When I step outside for a second—just long enough to draw a deep breath and clear my head—I feel the city vibrating around me like a living organism, warm and impatient. The noise of cars, laughter shattering against the pavement, and the music spilling out through the club doors blend into a rhythm that enchants me.

The night is alive—but not threatening. It isn't baring its teeth. It isn't lurking for me in the shadows. It's electric, young, full of promise, as if whispering that I still have time to become something other than what I've been.

For the first time in a long while, I don't feel like a girl running from her past, glancing over her shoulder, holding her breath in fear of being caught.

Instead, I feel like a girl who is slowly, steadily beginning to walk forward on her own feet—no longer waiting to be saved or pushed—like every step, no matter how small, belongs to her and her alone.

I should have known.

I should have known that after how well this night had gone—after how easily I laughed, after how natural I felt among the tables and lights and music—this kind of happiness could never be meant for me. Good things don't stay with me. They pause just long enough for me to taste them, then they leave without looking back.

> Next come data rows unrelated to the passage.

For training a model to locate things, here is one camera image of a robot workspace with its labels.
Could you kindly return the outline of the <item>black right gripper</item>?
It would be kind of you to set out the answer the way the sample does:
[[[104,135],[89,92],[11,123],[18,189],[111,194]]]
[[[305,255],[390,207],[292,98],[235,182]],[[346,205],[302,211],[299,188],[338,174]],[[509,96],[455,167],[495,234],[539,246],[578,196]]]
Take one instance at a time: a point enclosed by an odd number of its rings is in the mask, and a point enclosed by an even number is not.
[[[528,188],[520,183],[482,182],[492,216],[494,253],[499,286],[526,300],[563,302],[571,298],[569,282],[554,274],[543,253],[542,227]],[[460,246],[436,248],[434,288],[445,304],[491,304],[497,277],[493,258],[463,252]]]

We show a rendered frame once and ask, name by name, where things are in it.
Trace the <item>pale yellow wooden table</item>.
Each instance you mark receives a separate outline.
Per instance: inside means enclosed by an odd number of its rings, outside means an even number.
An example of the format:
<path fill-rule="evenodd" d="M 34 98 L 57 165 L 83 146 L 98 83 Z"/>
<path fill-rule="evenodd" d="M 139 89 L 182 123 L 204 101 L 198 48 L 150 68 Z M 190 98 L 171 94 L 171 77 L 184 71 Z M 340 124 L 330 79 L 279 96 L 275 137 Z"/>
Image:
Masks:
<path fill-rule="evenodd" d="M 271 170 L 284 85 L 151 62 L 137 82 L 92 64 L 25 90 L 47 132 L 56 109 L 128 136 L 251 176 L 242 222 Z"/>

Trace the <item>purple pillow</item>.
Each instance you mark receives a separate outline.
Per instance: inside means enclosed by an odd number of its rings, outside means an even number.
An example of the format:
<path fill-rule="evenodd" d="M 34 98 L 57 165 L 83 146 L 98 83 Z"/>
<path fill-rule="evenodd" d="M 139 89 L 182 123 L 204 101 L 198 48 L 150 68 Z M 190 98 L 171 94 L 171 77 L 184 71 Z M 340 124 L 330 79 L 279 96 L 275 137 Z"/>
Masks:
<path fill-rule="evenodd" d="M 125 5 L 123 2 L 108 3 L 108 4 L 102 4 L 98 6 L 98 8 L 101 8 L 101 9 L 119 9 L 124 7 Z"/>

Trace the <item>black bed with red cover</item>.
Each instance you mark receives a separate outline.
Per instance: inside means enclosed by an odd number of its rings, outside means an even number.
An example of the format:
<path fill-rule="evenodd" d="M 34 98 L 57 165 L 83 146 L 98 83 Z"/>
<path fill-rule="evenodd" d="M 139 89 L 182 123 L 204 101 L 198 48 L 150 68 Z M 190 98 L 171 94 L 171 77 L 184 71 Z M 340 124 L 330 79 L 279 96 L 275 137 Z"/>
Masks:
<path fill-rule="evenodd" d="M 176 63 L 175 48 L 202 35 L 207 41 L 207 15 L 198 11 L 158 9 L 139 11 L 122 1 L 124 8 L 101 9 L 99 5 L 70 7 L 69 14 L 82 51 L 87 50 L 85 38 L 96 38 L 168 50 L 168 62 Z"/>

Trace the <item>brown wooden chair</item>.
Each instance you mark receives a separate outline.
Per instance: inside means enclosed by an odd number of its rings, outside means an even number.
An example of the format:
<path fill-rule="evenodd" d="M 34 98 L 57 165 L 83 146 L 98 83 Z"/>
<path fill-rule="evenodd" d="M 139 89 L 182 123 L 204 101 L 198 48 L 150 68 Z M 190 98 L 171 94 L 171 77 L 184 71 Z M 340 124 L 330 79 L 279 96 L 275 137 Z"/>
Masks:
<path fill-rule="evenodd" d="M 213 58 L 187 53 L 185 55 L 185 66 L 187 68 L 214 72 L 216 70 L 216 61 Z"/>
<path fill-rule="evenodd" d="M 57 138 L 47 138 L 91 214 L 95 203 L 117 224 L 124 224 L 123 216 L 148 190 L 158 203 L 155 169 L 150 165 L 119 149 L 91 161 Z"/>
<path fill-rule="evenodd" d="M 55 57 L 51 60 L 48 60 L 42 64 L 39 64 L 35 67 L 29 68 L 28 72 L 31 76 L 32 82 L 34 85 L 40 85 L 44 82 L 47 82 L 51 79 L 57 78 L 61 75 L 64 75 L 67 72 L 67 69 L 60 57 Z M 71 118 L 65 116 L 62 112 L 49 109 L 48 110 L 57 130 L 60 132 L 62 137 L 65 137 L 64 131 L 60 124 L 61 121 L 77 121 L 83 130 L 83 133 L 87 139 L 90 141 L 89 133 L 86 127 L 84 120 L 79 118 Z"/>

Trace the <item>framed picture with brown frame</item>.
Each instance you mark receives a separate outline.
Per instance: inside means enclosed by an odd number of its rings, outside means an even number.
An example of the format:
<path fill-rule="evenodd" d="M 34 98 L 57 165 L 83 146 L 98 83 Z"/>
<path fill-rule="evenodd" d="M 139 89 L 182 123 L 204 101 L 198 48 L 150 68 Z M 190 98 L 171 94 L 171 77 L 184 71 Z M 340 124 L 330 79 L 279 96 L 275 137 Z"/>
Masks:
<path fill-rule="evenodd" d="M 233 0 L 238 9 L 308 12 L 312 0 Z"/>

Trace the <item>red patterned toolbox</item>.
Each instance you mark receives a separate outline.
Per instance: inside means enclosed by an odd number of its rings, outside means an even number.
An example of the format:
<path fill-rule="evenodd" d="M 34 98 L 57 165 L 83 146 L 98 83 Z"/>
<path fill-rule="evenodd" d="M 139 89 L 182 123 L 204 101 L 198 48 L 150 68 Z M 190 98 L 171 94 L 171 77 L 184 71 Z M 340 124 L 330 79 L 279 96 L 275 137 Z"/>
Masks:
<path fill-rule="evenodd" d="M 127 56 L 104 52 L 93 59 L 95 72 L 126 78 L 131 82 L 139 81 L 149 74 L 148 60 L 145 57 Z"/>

People like me, born without real chances, raised among slamming doors and broken promises, aren't made for simple, clean stories. We're the kind who fight for every mouthful of air—and just when we start believing we've reached the surface, we feel the water closing over our heads again.

I walk back into the club with a smile still resting on my lips.

At the bar, Emma is laughing, her head thrown back, her laughter rising clear and light above the music. In front of her stands a young man, impeccably dressed, who looks like he knows exactly how to say the right things at the right moment. Alex wipes a glass with more force than necessary, but I don't pay it much attention. After all, what brother wants to see his sister being picked up at the bar by a man a little too sure of himself?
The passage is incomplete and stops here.